Danish actor (born 1943)

Waage Sandø (born 8 May 1943) is a Danish theatre, film and television actor. He is known to international audiences mainly for his appearances in the TV series Bedrag (Follow the Money)

Sandø, son of a tavern owner in Copenhagen, was born in the Copenhagen suburb of Vesterbro and educated at the Private Theatre School from 1964 to 1966. From 1968-1970 he worked at Aarhus Theatre and he was head of the Open Air Theatre in Copenhagen from 1968-1973 as well as the Swale Hall in Aarhus from 1970 to 1975. From 1975-1977 he was an actor and director at Det Danske Teater, the Folketeatret and the TV-Theatre, and from 1977-1985 he was director of Odense Teater. Then he started as a freelance actor in Copenhagen.
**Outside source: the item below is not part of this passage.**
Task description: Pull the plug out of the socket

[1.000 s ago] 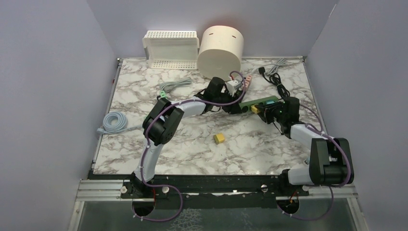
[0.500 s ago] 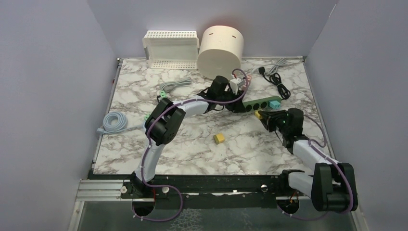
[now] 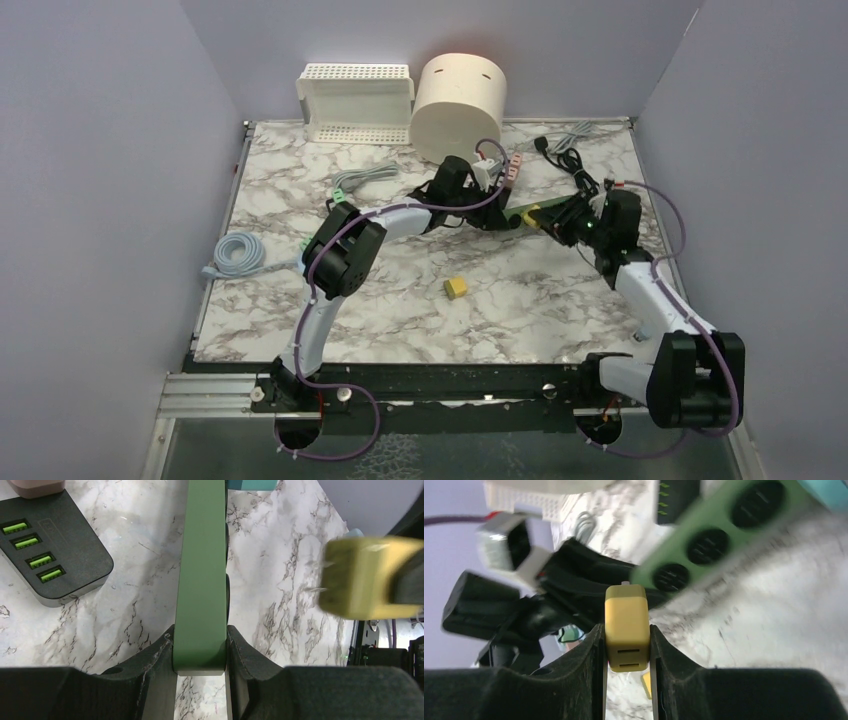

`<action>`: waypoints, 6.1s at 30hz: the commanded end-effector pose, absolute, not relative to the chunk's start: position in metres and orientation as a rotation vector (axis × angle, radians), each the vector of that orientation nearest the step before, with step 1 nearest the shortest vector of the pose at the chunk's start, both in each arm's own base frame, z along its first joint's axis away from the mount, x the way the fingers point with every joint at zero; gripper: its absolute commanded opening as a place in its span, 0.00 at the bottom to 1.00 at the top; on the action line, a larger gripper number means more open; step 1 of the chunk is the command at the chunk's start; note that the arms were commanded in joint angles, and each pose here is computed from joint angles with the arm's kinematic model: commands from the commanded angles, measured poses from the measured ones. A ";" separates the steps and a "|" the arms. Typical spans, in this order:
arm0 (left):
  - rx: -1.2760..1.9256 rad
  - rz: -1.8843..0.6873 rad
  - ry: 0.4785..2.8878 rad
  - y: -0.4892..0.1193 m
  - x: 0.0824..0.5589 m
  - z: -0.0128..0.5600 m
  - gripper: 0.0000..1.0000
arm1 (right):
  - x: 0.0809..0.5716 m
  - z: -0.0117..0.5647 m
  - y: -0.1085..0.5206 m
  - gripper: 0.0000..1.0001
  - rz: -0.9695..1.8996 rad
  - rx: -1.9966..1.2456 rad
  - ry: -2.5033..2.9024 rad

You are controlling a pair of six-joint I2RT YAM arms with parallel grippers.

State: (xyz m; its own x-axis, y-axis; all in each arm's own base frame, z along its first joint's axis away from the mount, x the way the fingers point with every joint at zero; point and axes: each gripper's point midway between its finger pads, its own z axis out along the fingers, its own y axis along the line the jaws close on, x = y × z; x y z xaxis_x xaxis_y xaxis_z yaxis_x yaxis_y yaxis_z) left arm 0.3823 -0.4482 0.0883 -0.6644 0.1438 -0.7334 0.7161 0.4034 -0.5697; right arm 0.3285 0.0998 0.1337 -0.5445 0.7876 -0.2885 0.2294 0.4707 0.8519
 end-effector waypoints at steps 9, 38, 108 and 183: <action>0.720 -1.243 1.961 -0.452 0.407 0.116 0.00 | 0.275 0.147 0.143 0.01 1.161 -0.109 2.290; 0.757 -1.309 1.979 -0.451 0.401 0.109 0.00 | 0.239 0.034 0.199 0.21 1.038 -0.432 2.636; 0.772 -1.313 1.964 -0.444 0.381 0.106 0.00 | 0.375 0.117 -0.004 0.88 0.925 1.266 1.866; 0.637 -1.588 1.952 -0.470 0.378 0.139 0.00 | 0.411 0.116 0.022 0.01 0.740 0.759 1.968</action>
Sandø has worked in both theatre, cabaret, radio, television and film, and from 1990 onwards he has been permanently attached to the Royal Danish Theatre. In 1991 he became head of Det Danske Teater.

He appeared in films like Min fynske barndom (1994), Kun en pige (1995), At kende sandheden (Facing the Truth, 2002). From television he is particularly remembered from hit series Landsbyen (The Village, 1991–1996, alongside Danish superstars Peter Schrøder and Niels Skousen), Rejseholdet (Unit One, with Lars Bom) and most recently as director Kaj Holger Nielsen in Krøniken (The Chronicle, 2003–2006). Sandø is married to an actress.